__Your assignment__. Filter the records, keeping every line that has the string "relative".
*** Opening Data records ***
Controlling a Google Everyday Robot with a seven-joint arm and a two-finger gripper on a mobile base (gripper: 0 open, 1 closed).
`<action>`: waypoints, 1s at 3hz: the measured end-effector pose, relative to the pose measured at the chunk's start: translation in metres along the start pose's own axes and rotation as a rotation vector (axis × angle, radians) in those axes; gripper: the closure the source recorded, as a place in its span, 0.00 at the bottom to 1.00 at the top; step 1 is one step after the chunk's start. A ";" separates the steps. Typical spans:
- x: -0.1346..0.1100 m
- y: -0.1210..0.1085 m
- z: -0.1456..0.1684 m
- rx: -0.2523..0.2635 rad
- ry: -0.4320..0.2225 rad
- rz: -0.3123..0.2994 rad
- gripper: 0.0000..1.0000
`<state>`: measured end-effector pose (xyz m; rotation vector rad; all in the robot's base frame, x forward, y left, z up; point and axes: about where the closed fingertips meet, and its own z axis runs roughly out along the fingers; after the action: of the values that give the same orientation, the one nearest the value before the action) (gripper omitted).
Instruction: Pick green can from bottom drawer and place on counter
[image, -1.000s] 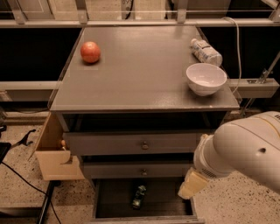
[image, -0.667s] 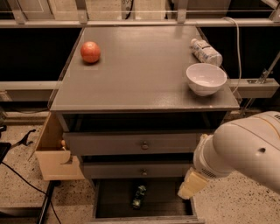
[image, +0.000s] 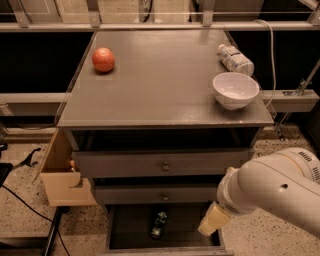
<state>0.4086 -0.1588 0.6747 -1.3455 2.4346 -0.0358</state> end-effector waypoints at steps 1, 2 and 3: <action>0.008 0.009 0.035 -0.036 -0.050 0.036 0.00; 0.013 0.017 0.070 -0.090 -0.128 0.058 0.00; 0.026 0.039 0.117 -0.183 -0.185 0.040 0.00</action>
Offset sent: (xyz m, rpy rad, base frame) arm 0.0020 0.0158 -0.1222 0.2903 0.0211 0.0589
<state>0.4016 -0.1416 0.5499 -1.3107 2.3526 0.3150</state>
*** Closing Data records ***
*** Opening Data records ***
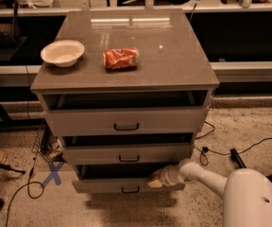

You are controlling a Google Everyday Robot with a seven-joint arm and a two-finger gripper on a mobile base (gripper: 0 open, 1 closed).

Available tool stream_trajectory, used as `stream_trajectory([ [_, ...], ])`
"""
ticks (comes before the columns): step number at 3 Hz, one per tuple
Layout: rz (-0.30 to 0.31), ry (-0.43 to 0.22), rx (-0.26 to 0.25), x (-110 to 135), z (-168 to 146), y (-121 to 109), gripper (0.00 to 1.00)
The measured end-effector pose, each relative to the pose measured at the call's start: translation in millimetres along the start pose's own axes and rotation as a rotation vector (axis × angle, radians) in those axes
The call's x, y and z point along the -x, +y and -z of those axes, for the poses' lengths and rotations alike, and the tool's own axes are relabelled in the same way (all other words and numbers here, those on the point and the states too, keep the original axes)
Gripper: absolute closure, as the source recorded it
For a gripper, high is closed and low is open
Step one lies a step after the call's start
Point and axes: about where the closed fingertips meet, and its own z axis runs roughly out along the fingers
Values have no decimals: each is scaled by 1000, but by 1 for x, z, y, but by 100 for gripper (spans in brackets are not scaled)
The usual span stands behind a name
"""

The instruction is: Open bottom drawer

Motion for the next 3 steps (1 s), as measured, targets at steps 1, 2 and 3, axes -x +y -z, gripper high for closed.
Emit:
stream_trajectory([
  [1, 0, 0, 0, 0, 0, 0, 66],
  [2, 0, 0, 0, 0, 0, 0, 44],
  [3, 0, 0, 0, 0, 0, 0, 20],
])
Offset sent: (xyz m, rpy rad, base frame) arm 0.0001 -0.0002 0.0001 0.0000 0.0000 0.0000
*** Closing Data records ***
__Written response__.
`<action>`: waypoints, 1s at 3hz: the measured end-effector pose, relative to the pose measured at the chunk's start: translation in metres along the start pose's own axes and rotation as a rotation vector (axis × angle, radians) in those axes; gripper: the closure the source recorded, as a place in its span, 0.00 at the bottom to 1.00 at the top; step 1 is one step after the chunk's start. A ";" separates the steps. Typical spans:
The measured end-effector pose, each relative to the pose measured at the call's start: translation in millimetres along the start pose's own axes and rotation as a rotation vector (axis × angle, radians) in those axes

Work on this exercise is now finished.